> _Work order_
From the listing that follows, report the number of lines with the word "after" in them, and no other output.

> _Information shown_
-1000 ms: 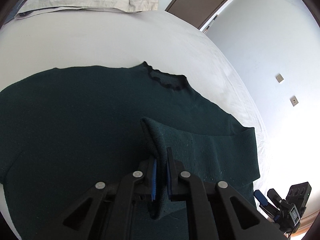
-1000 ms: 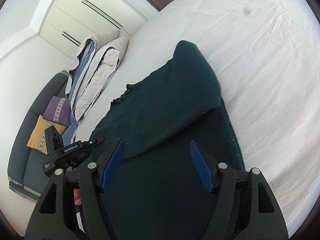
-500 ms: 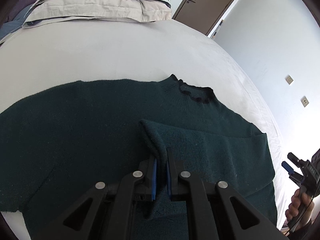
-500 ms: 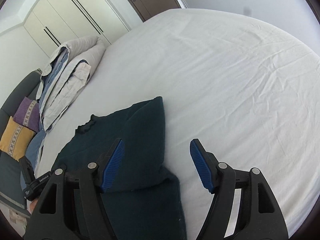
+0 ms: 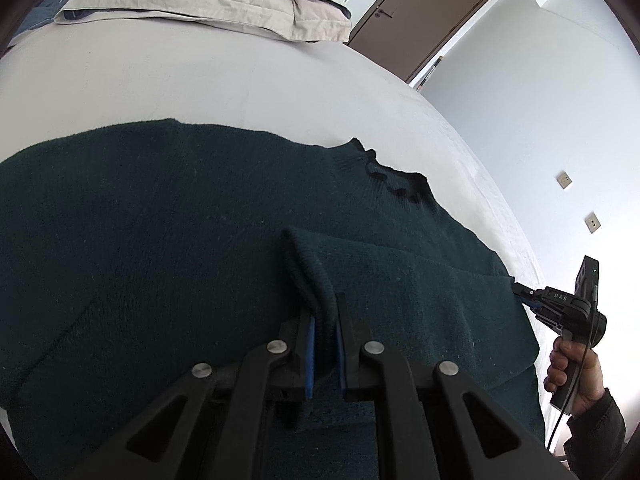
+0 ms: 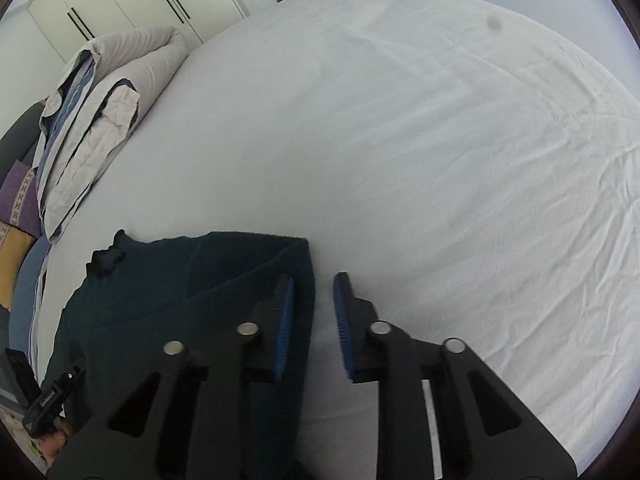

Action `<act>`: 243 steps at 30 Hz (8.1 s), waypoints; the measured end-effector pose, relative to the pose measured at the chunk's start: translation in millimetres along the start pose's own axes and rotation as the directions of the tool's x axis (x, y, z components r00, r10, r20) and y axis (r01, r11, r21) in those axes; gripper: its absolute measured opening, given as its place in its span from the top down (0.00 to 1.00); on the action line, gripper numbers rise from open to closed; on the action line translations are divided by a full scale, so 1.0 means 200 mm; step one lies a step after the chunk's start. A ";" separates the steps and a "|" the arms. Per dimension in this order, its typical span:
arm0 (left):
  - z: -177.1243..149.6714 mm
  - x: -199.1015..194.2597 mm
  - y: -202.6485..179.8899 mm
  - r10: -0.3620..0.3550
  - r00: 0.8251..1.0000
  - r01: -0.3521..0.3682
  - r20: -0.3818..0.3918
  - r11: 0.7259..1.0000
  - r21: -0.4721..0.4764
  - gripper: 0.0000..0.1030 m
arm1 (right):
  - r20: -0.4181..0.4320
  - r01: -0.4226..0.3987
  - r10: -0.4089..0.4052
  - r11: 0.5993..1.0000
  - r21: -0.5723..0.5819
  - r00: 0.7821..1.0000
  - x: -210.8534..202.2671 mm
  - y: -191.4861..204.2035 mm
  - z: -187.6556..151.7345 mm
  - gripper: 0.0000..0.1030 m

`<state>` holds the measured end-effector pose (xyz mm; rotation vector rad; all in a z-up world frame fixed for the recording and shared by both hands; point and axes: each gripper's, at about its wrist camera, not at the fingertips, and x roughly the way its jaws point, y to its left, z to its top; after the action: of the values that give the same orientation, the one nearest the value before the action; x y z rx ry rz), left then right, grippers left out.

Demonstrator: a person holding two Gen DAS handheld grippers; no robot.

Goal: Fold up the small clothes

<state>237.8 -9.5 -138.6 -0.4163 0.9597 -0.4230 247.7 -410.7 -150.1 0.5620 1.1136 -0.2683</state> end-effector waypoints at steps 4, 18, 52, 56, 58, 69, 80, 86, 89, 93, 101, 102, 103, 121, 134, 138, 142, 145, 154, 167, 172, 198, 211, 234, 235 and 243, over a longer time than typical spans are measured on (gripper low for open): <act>-0.01 0.01 0.01 -0.005 1.000 0.005 0.005 1.000 0.002 0.89 | -0.011 0.079 -0.079 0.996 -0.050 0.997 0.10 0.03 0.05 1.00; -0.02 0.02 0.03 -0.031 0.999 0.031 0.017 1.000 -0.006 0.89 | 0.095 -0.105 0.108 0.994 -0.028 0.990 -0.19 0.13 -0.17 0.26; -0.06 -0.01 0.02 -0.044 0.999 0.045 0.029 0.998 -0.046 0.89 | -0.049 0.011 -0.017 0.992 -0.130 0.999 0.02 0.23 -0.43 0.88; -0.06 0.00 0.01 -0.037 0.999 0.039 0.032 0.999 -0.038 0.89 | 0.034 0.052 -0.048 0.990 -0.133 0.998 -0.12 0.27 -0.32 0.85; -0.06 0.00 0.01 -0.037 0.999 0.038 0.034 0.999 -0.036 0.89 | 0.048 0.028 -0.022 0.990 -0.139 0.999 -0.10 0.33 -0.25 0.80; -0.08 0.00 0.03 -0.061 0.997 0.063 0.042 0.997 -0.050 0.89 | 0.061 0.195 -0.186 0.958 -0.211 0.981 0.32 0.42 -0.05 0.80; -0.08 -0.29 0.15 -0.101 0.989 0.120 0.106 0.974 -0.190 0.62 | 0.336 0.146 -0.088 0.978 -0.152 0.938 -0.21 0.64 -0.24 0.60; -0.23 -0.85 0.43 -0.035 0.955 0.127 0.295 0.946 -0.298 0.31 | 0.441 0.090 0.028 0.965 -0.246 0.897 -0.42 0.90 -0.54 0.02; -0.34 -1.09 0.68 0.071 0.931 0.089 0.358 0.908 -0.410 0.30 | 0.357 0.012 0.090 0.962 -0.273 0.930 -0.39 1.04 -0.64 0.02; -0.49 -1.33 1.05 0.250 0.894 0.021 0.372 0.806 -0.591 0.29 | 0.284 -0.098 0.192 0.944 -0.314 0.939 -0.44 1.20 -0.84 0.02; -0.57 -1.46 1.50 0.372 0.839 0.090 0.397 0.625 -0.776 0.30 | 0.153 -0.290 0.342 0.914 -0.285 0.927 -0.49 1.33 -1.17 0.03; -0.56 -1.46 1.54 0.373 0.837 0.103 0.400 0.612 -0.784 0.31 | 0.144 -0.302 0.350 0.912 -0.277 0.926 -0.49 1.32 -1.19 0.03; -0.54 -1.45 1.56 0.377 0.834 0.112 0.403 0.599 -0.793 0.36 | 0.137 -0.313 0.358 0.911 -0.268 0.924 -0.49 1.32 -1.21 0.03; 0.10 -1.07 0.65 0.315 0.883 -0.203 0.349 0.925 -0.321 0.92 | 0.133 -0.315 0.335 0.937 -0.150 0.933 -0.52 0.76 -1.25 0.31; -0.10 0.04 -0.77 0.089 0.996 -0.090 0.017 0.949 0.304 0.75 | 0.167 -0.288 0.280 0.957 0.022 0.945 -0.58 0.20 -1.24 0.31; -0.17 -0.02 -0.77 0.078 0.996 -0.088 0.046 0.950 0.299 0.35 | 0.156 -0.272 0.264 0.962 0.034 0.952 -0.56 0.15 -1.20 0.31; -0.16 -0.20 -0.67 0.030 0.996 -0.052 0.086 0.961 0.271 0.32 | 0.135 -0.265 0.258 0.963 0.038 0.957 -0.49 0.18 -1.12 0.31; -0.14 -0.36 -0.52 0.031 0.990 -0.060 0.136 0.975 0.213 0.32 | 0.118 -0.281 0.281 0.960 -0.017 0.953 -0.45 0.30 -1.00 0.31; -0.06 -0.67 0.04 0.126 0.966 -0.125 0.227 0.992 -0.017 0.36 | -0.109 -0.261 0.245 0.949 -0.176 0.963 -0.03 0.92 -0.64 0.31; -0.02 -0.76 0.43 0.175 0.957 -0.142 0.231 0.978 -0.151 0.41 | -0.189 -0.142 0.096 0.958 -0.249 0.977 0.28 1.06 -0.57 0.96; -0.01 -0.74 0.45 0.174 0.959 -0.141 0.224 0.978 -0.156 0.41 | -0.120 -0.148 0.119 0.952 -0.269 0.986 0.13 1.04 -0.54 0.97; 0.35 -0.09 0.43 0.333 0.943 -0.333 -0.015 0.943 0.007 0.88 | -0.074 -0.045 0.020 0.938 -0.345 0.997 0.03 0.83 -0.62 0.97; 0.32 -0.04 0.41 0.394 0.918 -0.397 0.047 0.912 0.101 0.92 | -0.051 0.018 -0.032 0.966 -0.257 0.998 0.09 0.66 -0.60 1.00; -0.10 -0.25 0.25 0.415 0.908 -0.416 0.061 0.875 0.249 0.62 | -0.064 0.000 -0.022 0.943 -0.333 0.998 0.00 0.78 -0.69 0.94; -0.11 -0.26 0.24 0.415 0.907 -0.417 0.064 0.873 0.254 0.64 | -0.059 0.003 -0.024 0.943 -0.333 0.998 -0.01 0.78 -0.69 0.94; -0.14 -0.25 0.23 0.426 0.901 -0.433 0.085 0.863 0.262 0.66 | -0.025 0.030 -0.041 0.945 -0.324 0.999 0.04 0.73 -0.67 0.97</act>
<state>195.9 51.0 -141.7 0.0527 0.9229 -0.1370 218.4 -215.0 -158.3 0.2539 1.1704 -0.1031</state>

> _Task output_
2